Problem
Every line below that holds the string "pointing" must be copied.

Source records

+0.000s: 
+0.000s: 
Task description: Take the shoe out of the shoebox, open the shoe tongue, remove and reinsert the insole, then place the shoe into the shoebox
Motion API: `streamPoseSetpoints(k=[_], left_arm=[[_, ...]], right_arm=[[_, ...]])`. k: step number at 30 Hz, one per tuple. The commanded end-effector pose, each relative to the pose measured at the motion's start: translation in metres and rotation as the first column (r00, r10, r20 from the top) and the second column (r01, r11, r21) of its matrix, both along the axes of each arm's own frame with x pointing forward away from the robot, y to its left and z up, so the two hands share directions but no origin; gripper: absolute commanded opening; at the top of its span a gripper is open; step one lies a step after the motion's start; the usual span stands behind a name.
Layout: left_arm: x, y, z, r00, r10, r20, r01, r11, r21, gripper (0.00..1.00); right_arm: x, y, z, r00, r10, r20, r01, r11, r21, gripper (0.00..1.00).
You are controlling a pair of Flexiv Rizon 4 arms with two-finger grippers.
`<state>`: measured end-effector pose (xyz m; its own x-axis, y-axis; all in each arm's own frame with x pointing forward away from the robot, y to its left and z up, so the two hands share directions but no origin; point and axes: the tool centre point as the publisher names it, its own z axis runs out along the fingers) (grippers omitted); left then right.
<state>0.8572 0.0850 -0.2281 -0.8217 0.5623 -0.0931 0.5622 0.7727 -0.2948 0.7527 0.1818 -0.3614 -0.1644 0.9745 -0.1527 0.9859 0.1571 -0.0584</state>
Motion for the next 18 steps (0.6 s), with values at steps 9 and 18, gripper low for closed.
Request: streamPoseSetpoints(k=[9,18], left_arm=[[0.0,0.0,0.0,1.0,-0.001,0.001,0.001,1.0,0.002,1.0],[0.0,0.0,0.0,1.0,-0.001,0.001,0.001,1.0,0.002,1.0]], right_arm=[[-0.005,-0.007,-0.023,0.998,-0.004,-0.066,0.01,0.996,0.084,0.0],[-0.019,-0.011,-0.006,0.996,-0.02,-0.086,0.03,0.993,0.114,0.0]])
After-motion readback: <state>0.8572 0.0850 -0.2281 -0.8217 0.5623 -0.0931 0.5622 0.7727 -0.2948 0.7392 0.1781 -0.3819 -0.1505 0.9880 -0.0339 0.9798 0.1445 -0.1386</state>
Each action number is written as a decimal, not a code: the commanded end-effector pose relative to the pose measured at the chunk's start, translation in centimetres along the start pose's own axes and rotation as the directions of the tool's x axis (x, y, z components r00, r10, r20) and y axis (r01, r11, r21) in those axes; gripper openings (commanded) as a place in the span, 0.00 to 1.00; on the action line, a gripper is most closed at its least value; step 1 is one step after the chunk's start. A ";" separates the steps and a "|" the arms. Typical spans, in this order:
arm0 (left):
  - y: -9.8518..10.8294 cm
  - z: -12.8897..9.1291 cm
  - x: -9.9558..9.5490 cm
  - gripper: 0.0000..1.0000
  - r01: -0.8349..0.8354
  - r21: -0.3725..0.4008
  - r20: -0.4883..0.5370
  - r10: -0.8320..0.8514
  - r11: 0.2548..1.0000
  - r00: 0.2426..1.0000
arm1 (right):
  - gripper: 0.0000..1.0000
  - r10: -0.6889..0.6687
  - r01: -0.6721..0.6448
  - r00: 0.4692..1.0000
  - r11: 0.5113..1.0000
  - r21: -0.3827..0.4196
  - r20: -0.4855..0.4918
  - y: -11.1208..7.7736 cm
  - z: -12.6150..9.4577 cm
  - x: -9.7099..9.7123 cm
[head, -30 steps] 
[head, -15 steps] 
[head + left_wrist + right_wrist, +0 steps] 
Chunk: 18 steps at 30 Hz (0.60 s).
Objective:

Solution to this exercise
Motion API: `streamPoseSetpoints(k=[_], left_arm=[[_, ...]], right_arm=[[_, ...]])`. k: step number at 30 Hz, one per tuple. The commanded end-effector pose, each relative to the pose measured at the motion's start: translation in metres and rotation as the first column (r00, r10, r20 from the top) and the second column (r01, r11, r21) of its matrix, both along the axes of each arm's own frame with x pointing forward away from the robot, y to its left and z up, so the two hands share directions but no origin; gripper: absolute commanded opening; at the top of its span a gripper is open; step one lies a step after the motion's start; the usual span stands behind a name.
`<state>`: measured end-effector pose (xyz m; its own x-axis, y-axis; all in each arm's own frame with x pointing forward away from the robot, y to its left and z up, so the two hands share directions but no origin; point and axes: the tool centre point as the publisher names it, its own z axis runs out along the fingers) (grippers omitted); left then right.

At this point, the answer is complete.